Surgery may be needed and includes decompression of the glossopharyngeal nerve or section of the glossopharyngeal nerve and upper aspect of the vagus nerve.

MULTIPLE CRANIAL NERVE PALSIES

A wide variety of disorders can be associated with clinical presentation of multiple cranial nerve palsies:

Herpes zoster: CN 5 or CN 7 can both be affected. Also possible is CN 8, 9, or 10. Associated with ear pain and then peripheral facial palsy.

Sarcoidosis: Multiple cranial nerve palsies are possible with aseptic meningitis with lymphocytic predominance.

Wegener granulomatosis: Multiple cranial nerve palsies; can develop mononeuritis multiplex and/or polyneuropathy.
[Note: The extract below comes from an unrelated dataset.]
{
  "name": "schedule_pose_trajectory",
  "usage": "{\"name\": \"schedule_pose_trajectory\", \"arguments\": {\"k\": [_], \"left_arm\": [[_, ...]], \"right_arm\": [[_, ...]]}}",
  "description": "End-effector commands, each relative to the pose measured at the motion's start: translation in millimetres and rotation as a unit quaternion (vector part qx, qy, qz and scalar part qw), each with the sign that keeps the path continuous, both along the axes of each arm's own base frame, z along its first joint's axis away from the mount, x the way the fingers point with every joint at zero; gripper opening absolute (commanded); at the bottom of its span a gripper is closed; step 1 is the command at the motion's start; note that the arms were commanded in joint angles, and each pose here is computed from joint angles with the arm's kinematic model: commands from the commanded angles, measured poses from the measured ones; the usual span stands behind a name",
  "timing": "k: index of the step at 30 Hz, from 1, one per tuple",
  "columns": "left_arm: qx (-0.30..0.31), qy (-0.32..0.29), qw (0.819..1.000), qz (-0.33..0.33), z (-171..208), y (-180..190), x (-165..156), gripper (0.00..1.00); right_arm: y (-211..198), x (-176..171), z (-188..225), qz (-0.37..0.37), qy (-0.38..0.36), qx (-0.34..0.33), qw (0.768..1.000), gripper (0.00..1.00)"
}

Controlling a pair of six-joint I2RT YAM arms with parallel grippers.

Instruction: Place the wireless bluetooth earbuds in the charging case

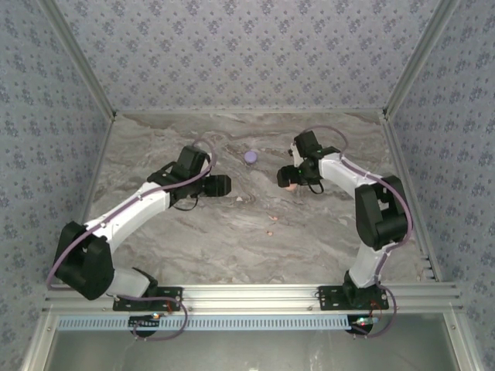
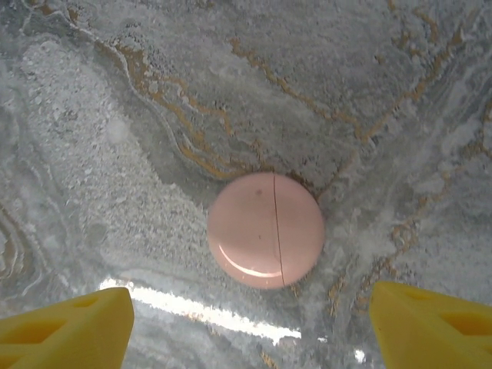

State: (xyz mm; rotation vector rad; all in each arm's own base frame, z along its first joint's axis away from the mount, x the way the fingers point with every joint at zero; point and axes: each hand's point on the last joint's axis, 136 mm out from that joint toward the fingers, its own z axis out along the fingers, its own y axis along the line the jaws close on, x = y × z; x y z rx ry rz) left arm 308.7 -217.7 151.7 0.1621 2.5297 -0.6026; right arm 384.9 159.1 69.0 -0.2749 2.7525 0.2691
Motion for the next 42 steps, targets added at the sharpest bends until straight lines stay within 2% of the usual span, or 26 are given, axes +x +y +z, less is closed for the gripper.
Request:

Intracranial aneurysm: Unruptured aneurysm can produce multiple cranial nerve palsies by compression of adjacent cranial nerves. Ruptured aneurysm, with subarachnoid hemorrhage can produce more distant cranial nerve palsies.

Neoplastic meningitis: Confusion is the most common symptom but also can produce multiple cranial neuropathies and radiculopathies.

Lyme disease: Suggested by bilateral facial palsies. Can also develop disparate multiple cranial neuropathies. Meningitis may present with multiple cranial nerve palsies and polyradiculopathies.

CPA tumors: Involvement and/or compression can affect CN 8, CB 5, CN 7 especially. With brainstem compression, lower cranial nerves can be affected.

Neurofibromas: NF2 is especially likely to not only have bilateral acoustic neuromas but also to have involvement of other cranial nerves from local compression.

Nasopharyngeal carcinoma: Cranial nerve palsies can develop, with CN 5 being most commonly affected, CN 6 next most common; it can also affect CN 3 and CN 4 in the cavernous sinus. Can also affect other cranial nerves by extension and invasion into the skull base.

Chiari malformation: Hydrocephalus is the most common serious neurologic consequence. Lower cranial nerve palsies can develop.

Chronic meningitis: Multiple cranial nerve palsies can develop, but presentations differ depending on etiology. Hearing loss, facial weakness, and ocular motor deficits are most common at presentation.

Cavernous sinus thrombosis: Involves CN 3 most commonly, but CN 6 and/or CN 4 also may be affected. Headache is the most common and earliest symptom.

Tolosa-Hunt syndrome: CN 5 (especially V1), CN 3, CN 6 are most commonly affected.

Stroke: Multiple stroke syndromes produce cranial nerve palsies, but these are combined with signs of other neurologic dysfunction (e.g., cerebellar or corticospinal).